Background and Aims: In the last decade, several studies have reported the isolation of stem cell population from different dental sources, while their mesenchymal nature is still controversial. The aim of this study was to introduce the isolating methods for stem cells from human dental pulp and to determine their mesenchymal nature before differentiation.

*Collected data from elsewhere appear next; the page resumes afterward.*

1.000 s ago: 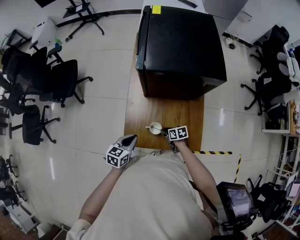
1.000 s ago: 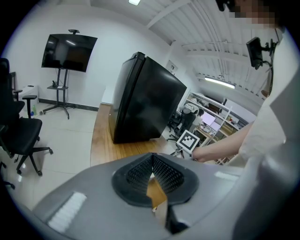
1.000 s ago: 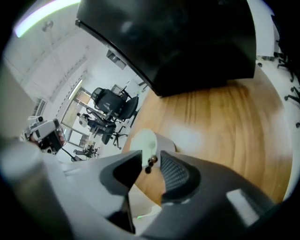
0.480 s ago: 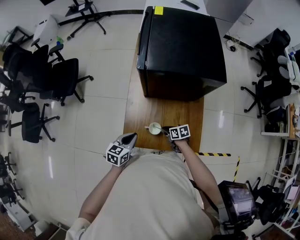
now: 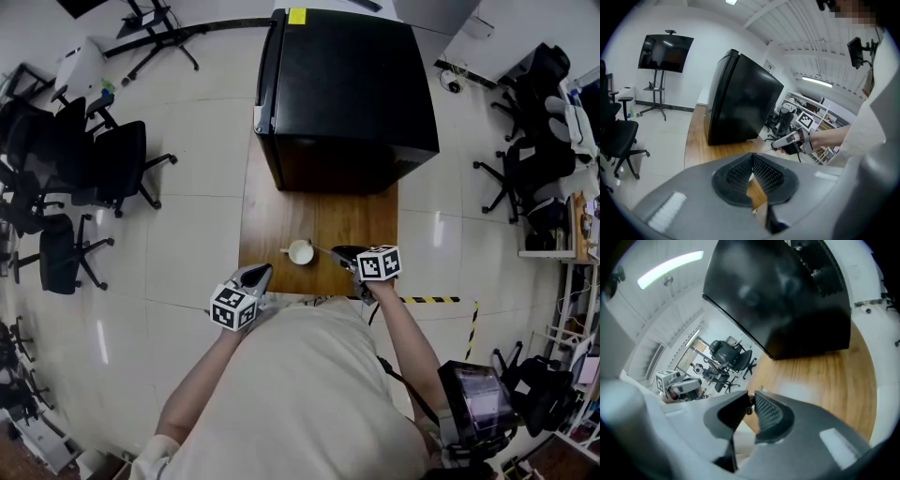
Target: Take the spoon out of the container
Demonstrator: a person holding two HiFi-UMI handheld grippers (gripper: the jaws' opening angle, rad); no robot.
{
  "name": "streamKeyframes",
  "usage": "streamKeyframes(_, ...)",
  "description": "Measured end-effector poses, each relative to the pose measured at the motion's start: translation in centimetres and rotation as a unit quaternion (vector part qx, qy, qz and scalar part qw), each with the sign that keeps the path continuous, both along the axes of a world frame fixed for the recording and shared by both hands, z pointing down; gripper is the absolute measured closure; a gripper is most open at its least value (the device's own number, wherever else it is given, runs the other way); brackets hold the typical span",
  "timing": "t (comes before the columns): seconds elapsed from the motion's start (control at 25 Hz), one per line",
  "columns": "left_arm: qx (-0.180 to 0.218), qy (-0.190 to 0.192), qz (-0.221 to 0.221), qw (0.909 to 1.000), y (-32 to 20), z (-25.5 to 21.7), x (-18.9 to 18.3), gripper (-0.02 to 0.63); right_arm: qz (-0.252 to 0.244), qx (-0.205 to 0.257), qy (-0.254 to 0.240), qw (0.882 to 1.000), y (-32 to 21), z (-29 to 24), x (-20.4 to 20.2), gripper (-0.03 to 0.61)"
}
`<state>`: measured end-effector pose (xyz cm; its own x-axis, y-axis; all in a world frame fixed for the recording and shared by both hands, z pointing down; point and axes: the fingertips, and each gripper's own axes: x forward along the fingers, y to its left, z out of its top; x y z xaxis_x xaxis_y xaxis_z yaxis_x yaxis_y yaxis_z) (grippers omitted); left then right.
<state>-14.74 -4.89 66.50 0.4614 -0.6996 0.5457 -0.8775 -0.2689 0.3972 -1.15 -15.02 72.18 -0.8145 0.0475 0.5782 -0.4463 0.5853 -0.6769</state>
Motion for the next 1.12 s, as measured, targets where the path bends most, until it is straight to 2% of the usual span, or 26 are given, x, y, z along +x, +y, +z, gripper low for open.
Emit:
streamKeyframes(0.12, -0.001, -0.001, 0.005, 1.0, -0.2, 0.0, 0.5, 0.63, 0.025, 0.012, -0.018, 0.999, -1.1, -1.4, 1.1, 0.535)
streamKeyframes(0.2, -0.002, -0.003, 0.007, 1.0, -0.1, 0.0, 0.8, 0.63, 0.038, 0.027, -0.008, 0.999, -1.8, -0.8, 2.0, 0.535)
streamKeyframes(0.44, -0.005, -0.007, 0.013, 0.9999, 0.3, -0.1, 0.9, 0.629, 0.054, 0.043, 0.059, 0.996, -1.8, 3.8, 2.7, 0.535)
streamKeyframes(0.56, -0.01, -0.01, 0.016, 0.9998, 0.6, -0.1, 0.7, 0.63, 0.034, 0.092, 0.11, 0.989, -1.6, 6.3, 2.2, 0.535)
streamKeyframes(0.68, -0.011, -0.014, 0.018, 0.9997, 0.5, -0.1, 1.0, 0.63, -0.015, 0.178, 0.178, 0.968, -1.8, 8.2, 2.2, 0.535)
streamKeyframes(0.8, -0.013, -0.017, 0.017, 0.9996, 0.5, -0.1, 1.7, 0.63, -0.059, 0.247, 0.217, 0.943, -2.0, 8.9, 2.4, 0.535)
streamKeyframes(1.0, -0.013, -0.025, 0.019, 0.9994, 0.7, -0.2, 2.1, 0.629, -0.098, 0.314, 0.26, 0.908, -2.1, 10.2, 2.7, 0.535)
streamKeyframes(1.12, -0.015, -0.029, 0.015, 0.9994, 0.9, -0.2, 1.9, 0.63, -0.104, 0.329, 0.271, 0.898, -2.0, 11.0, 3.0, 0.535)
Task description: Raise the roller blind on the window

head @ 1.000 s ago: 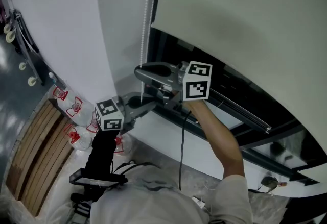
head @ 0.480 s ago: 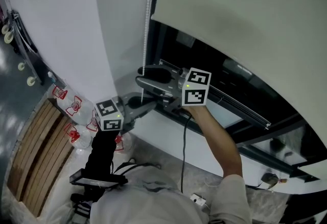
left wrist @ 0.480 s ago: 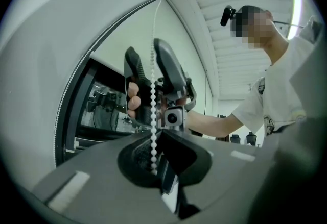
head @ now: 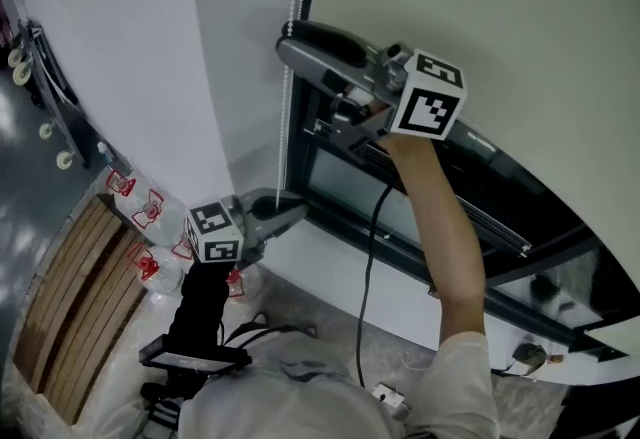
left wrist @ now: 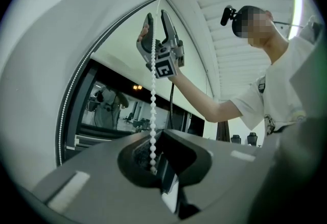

  Material and methods: One of the best sources for stem cell is dental pulp tissue. Dental Pulp Stem Cells (DPSCs) would be the most convenient source of stem cells because teeth were easy to retrieve and removed throughout life. Pulp is a specialized connective tissue including blood and lymph vessels, nerves, and the interstitial fluid. DPSCs can be found within the ‘‘cell rich zone’’ of pulp. DPSCs have been isolated for the first time in 2000 by Gronthos; these cells exhibited a differentiation potential for odontoblastic, adipogenic and neural cytotypes. Gronthos isolated stem cells in 2 different methods: The enzymatic digestion method and the second was out growth, these cells could be cryopreserved in liquid nitrogen. It has also been shown that human DPSCs can be used for complex structures such as pulp or woven bone formation in vivo.

  Conclusion: DPSCs originate from the cranial neural crest and have neural characteristics such as the expression of neurotrophins. Therefore, DPSCs may represent a promising source in cell therapy for neurological disorders. Characterization of these cells and determination of their potentialities in terms of specificity of regenerative response will form the foundation for development of new clinical treatment modalities, whether involving directed recruitment of the cells and seeding of stem cells at sites of injury for regeneration or use of the stem cells with appropriate scaffolds for tissue engineering solutions. Such approaches will provide an innovative and novel biologically based on new generation of clinical treatments for dental disease.